> Problem details:
Within the lines below, find those that hold the string "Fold" and copy each one.

> Data in this exercise:
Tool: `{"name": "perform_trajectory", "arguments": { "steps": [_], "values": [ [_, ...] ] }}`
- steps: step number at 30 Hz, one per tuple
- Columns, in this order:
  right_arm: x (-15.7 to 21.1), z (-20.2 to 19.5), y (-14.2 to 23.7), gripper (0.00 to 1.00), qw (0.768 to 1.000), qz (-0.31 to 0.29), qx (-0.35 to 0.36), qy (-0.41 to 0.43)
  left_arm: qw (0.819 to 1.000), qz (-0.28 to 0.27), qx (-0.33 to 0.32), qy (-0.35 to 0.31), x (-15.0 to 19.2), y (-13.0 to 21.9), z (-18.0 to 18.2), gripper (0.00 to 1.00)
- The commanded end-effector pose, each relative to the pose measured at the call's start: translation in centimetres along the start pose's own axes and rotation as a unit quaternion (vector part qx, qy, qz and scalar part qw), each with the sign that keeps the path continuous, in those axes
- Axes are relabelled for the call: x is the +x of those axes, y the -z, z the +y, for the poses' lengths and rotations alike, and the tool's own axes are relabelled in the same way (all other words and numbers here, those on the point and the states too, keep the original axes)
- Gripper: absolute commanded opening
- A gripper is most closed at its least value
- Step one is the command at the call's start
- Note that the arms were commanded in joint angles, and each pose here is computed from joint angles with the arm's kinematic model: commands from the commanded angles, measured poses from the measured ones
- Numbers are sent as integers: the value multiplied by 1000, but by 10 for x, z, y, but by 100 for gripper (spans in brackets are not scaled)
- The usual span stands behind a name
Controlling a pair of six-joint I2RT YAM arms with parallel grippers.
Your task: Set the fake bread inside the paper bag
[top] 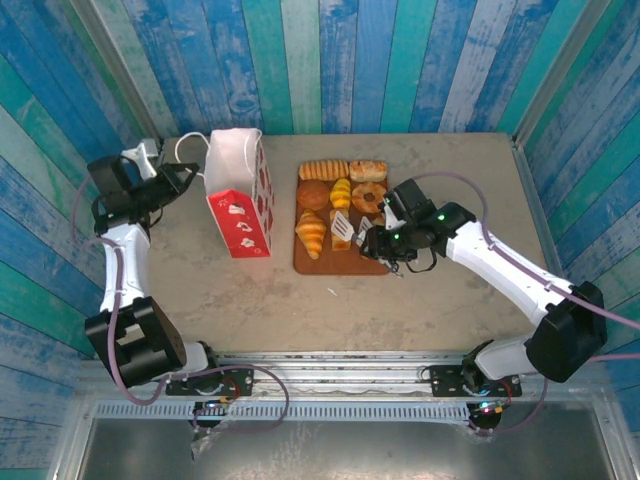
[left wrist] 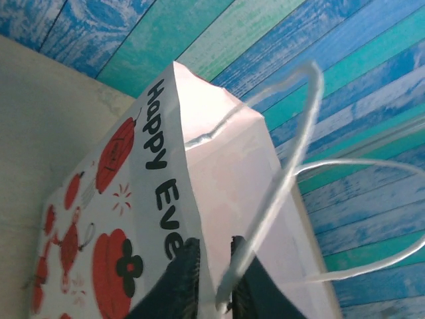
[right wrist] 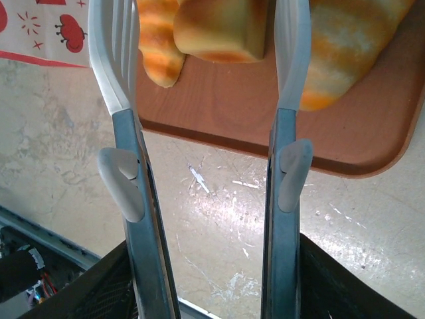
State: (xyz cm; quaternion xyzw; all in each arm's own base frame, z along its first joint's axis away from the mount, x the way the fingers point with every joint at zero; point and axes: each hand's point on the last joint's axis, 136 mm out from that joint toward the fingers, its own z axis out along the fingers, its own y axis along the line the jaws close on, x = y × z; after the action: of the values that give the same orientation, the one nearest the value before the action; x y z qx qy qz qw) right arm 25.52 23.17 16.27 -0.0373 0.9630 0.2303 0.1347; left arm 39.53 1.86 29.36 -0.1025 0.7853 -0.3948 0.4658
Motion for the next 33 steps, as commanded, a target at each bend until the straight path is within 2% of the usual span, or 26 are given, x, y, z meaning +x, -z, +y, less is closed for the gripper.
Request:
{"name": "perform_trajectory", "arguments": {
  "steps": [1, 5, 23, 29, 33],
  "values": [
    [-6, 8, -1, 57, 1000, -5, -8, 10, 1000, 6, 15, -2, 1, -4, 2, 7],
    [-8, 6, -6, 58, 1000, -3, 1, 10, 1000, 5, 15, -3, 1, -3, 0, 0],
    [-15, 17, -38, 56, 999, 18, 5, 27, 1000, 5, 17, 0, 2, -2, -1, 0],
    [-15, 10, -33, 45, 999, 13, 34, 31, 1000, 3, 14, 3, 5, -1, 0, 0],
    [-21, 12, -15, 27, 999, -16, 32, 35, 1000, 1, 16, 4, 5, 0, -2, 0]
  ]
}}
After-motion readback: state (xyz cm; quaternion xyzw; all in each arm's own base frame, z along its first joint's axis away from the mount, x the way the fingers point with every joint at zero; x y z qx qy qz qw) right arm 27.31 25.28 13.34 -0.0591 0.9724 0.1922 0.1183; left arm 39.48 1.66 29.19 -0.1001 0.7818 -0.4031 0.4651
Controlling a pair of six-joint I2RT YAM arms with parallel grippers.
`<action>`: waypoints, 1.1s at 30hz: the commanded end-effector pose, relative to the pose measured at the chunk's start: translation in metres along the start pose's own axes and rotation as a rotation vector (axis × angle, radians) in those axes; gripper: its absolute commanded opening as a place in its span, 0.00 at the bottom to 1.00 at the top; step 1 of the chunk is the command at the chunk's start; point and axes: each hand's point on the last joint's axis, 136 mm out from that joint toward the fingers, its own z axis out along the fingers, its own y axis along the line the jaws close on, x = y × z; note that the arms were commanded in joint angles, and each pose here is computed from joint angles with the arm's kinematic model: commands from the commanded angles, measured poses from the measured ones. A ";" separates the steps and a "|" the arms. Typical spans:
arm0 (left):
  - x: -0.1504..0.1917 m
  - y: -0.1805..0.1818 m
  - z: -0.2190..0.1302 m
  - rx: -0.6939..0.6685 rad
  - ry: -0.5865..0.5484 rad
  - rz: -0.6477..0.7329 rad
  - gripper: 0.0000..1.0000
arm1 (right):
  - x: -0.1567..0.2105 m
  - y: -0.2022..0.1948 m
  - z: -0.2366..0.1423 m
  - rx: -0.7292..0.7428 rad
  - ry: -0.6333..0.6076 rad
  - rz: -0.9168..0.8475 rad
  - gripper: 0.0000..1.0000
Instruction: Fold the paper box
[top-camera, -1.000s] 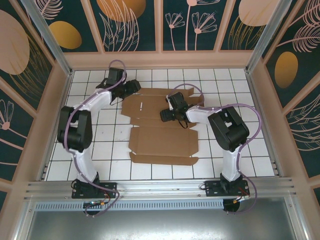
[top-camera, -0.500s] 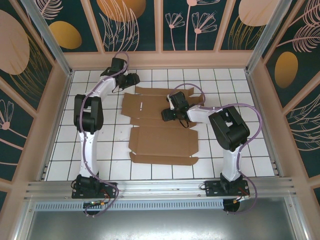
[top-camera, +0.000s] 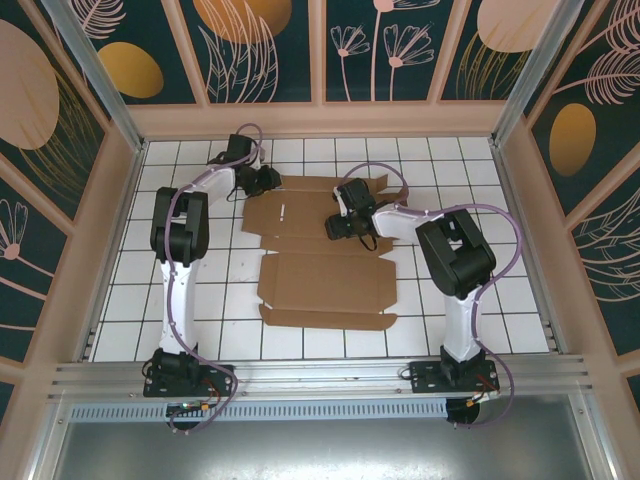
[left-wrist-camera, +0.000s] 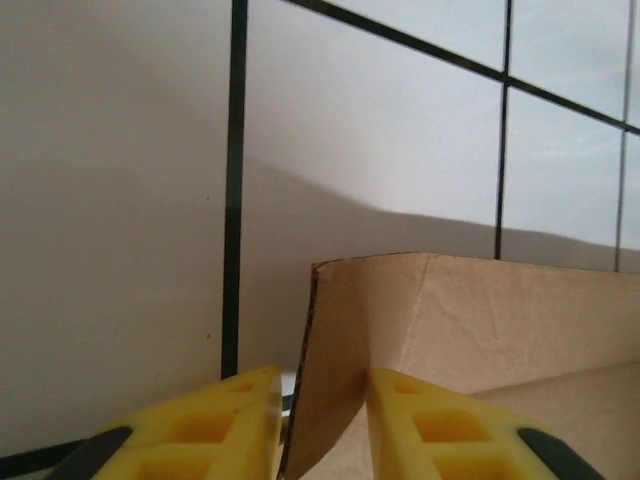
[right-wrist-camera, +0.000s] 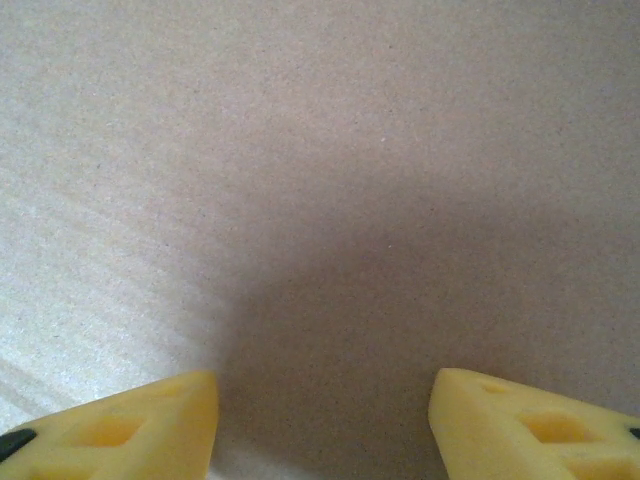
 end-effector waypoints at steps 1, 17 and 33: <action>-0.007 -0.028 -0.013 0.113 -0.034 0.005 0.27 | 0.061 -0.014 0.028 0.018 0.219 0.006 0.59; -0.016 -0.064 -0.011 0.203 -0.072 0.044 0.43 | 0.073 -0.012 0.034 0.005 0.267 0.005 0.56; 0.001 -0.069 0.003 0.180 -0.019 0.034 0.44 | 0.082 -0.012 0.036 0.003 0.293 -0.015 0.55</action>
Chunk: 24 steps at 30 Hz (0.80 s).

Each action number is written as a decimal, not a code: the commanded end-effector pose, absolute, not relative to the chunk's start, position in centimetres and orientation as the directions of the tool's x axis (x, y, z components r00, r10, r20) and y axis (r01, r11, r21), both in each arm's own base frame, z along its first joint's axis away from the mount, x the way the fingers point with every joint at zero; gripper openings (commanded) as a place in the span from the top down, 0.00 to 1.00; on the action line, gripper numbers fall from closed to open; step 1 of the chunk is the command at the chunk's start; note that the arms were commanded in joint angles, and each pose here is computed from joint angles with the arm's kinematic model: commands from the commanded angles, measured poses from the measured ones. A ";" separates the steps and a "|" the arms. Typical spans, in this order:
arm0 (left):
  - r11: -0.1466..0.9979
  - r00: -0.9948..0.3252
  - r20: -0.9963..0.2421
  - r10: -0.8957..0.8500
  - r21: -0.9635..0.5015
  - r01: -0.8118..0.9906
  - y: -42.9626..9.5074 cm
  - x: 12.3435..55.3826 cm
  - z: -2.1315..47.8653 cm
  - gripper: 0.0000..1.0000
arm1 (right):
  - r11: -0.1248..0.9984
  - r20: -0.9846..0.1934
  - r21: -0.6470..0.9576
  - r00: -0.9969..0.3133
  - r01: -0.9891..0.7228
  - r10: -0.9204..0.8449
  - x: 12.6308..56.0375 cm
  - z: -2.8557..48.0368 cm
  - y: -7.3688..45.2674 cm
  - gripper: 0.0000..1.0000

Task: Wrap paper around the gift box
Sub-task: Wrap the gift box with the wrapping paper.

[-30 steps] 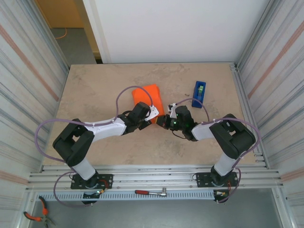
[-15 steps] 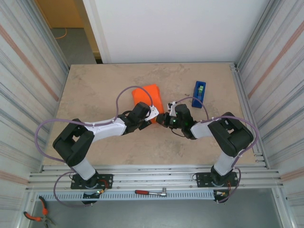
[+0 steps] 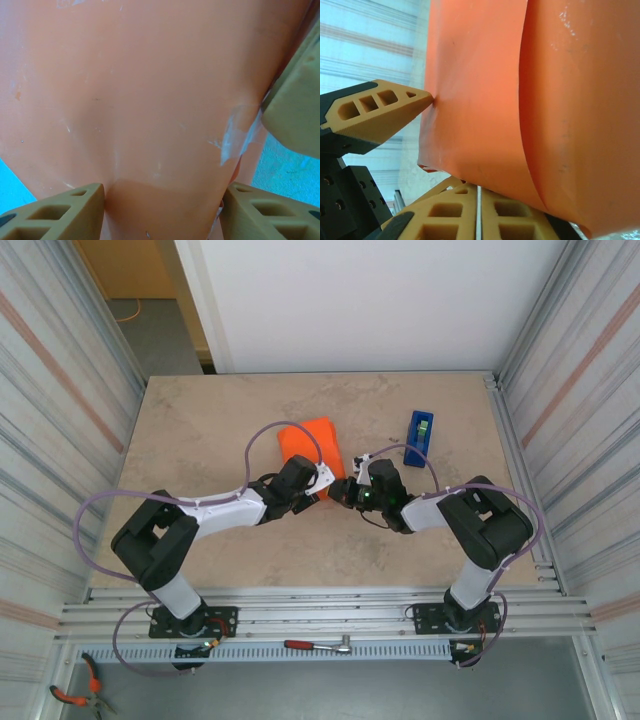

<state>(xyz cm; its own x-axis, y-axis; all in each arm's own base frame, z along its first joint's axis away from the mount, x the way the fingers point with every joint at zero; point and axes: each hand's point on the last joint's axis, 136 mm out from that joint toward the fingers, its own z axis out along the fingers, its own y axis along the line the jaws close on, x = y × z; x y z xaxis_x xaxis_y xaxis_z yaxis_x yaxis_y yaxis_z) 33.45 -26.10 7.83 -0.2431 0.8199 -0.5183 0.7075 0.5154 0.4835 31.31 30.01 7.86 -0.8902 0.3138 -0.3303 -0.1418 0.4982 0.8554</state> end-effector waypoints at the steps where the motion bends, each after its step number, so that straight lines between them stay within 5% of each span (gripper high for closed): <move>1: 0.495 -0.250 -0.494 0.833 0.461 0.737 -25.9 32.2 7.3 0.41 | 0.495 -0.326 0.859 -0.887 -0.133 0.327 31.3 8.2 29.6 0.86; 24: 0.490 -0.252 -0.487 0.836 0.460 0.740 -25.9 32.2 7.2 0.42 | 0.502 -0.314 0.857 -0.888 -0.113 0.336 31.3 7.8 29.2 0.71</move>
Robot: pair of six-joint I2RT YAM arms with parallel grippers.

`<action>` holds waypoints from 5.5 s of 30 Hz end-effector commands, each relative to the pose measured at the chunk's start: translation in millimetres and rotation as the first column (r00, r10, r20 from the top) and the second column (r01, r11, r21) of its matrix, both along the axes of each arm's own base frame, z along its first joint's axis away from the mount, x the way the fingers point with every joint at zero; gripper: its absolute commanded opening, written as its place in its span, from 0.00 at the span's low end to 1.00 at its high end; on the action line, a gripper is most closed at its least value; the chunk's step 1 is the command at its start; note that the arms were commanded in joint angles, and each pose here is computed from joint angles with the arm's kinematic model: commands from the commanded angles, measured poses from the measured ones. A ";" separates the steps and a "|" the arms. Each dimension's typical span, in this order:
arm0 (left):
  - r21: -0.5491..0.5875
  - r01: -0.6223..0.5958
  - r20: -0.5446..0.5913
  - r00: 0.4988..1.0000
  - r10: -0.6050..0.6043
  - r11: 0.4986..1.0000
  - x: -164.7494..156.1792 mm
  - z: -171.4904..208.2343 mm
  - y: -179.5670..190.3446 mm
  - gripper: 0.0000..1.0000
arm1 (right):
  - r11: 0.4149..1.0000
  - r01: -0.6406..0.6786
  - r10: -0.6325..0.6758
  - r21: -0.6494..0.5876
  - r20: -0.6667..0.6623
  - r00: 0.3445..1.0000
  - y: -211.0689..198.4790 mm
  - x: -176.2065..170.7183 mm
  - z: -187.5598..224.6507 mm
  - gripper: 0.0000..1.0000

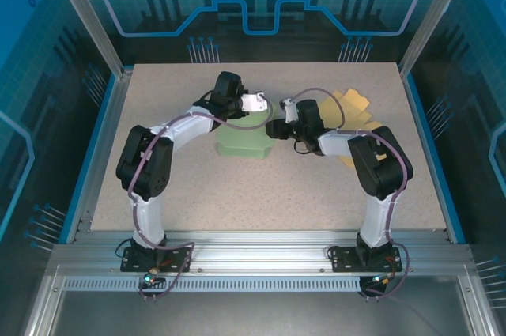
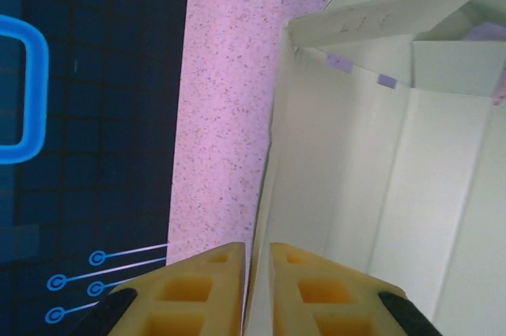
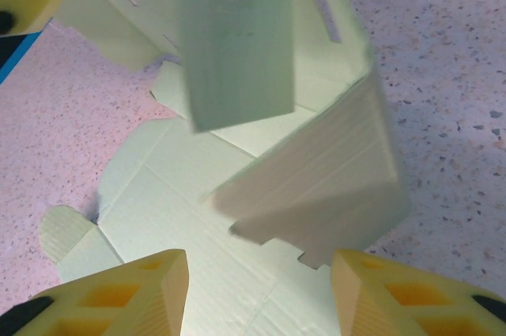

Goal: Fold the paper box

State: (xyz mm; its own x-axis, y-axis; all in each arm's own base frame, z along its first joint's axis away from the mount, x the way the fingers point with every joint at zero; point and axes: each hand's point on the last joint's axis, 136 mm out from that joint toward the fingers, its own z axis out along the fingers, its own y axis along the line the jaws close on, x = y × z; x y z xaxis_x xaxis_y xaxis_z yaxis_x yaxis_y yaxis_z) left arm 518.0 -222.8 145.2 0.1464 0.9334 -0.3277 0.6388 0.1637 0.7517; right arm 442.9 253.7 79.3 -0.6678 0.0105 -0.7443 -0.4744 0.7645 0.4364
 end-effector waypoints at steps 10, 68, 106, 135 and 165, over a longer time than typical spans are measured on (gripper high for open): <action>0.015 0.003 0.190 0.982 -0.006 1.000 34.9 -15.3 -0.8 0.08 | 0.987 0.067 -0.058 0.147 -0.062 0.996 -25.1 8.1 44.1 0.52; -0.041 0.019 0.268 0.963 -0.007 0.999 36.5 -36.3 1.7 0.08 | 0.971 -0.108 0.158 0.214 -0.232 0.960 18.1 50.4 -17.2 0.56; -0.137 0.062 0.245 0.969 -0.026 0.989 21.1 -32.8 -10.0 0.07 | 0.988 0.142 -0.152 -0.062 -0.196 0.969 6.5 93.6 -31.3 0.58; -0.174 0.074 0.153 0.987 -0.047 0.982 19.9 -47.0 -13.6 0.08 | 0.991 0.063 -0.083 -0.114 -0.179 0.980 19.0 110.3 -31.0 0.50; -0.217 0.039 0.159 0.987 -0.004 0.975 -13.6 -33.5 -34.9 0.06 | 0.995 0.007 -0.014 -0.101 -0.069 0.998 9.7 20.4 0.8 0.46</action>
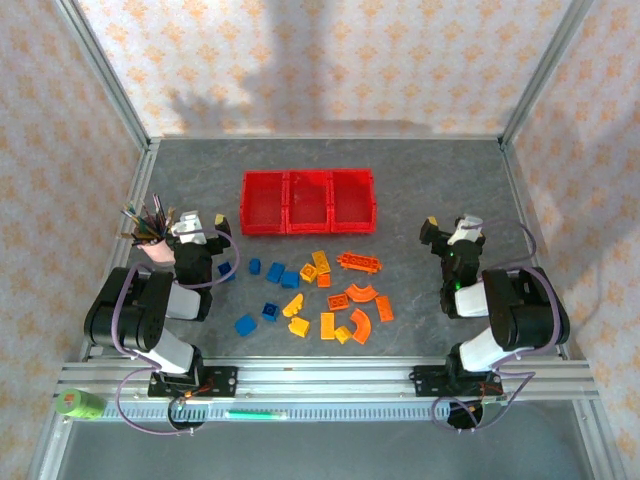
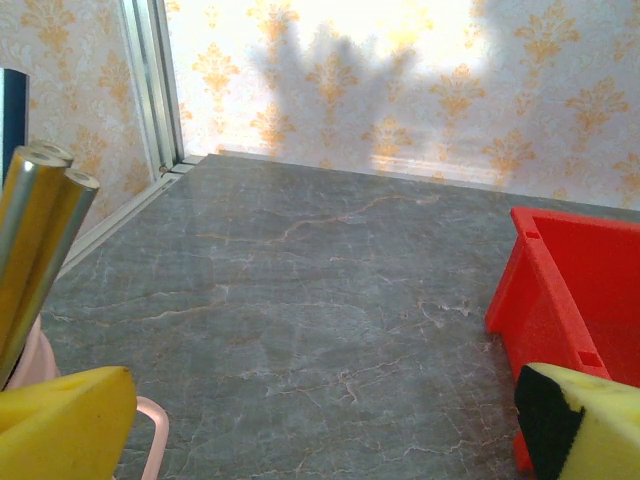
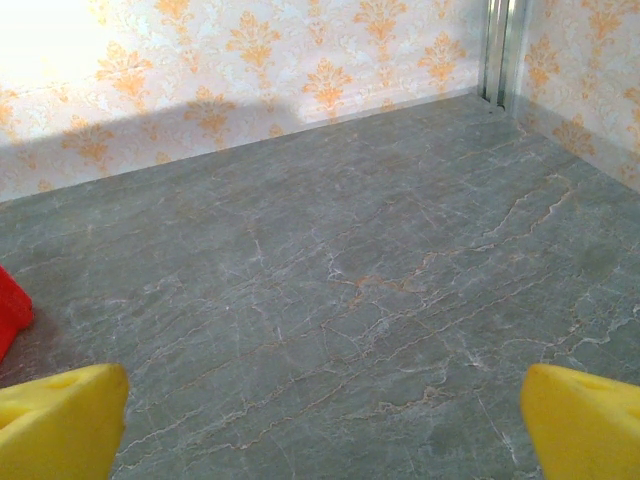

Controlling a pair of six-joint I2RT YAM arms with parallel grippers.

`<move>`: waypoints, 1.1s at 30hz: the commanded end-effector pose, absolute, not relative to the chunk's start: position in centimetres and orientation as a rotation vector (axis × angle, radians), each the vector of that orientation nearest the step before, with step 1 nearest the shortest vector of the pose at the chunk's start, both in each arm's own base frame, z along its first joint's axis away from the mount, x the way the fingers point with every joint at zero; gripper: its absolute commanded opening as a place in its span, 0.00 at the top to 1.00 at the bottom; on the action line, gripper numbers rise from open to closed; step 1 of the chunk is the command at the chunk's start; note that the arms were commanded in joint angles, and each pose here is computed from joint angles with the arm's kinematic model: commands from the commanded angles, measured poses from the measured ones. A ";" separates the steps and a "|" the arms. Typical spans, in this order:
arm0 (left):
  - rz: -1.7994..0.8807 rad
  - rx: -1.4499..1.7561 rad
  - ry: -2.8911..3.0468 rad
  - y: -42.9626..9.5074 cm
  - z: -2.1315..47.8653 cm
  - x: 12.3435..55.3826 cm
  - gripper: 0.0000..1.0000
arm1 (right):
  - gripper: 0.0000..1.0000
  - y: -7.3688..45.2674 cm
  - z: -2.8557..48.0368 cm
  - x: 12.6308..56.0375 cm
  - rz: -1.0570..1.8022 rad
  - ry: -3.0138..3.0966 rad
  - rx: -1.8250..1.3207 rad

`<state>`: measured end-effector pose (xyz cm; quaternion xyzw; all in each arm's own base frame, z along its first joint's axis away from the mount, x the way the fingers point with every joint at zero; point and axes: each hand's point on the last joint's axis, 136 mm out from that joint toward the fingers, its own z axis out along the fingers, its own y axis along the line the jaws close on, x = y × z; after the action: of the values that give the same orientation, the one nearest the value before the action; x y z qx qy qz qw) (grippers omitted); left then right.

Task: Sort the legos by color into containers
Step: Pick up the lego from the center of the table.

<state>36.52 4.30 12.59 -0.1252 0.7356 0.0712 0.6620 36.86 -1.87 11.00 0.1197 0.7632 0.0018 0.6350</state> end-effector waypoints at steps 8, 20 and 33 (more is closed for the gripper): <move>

> Answer:
Instruction: Fold the paper box
Goal: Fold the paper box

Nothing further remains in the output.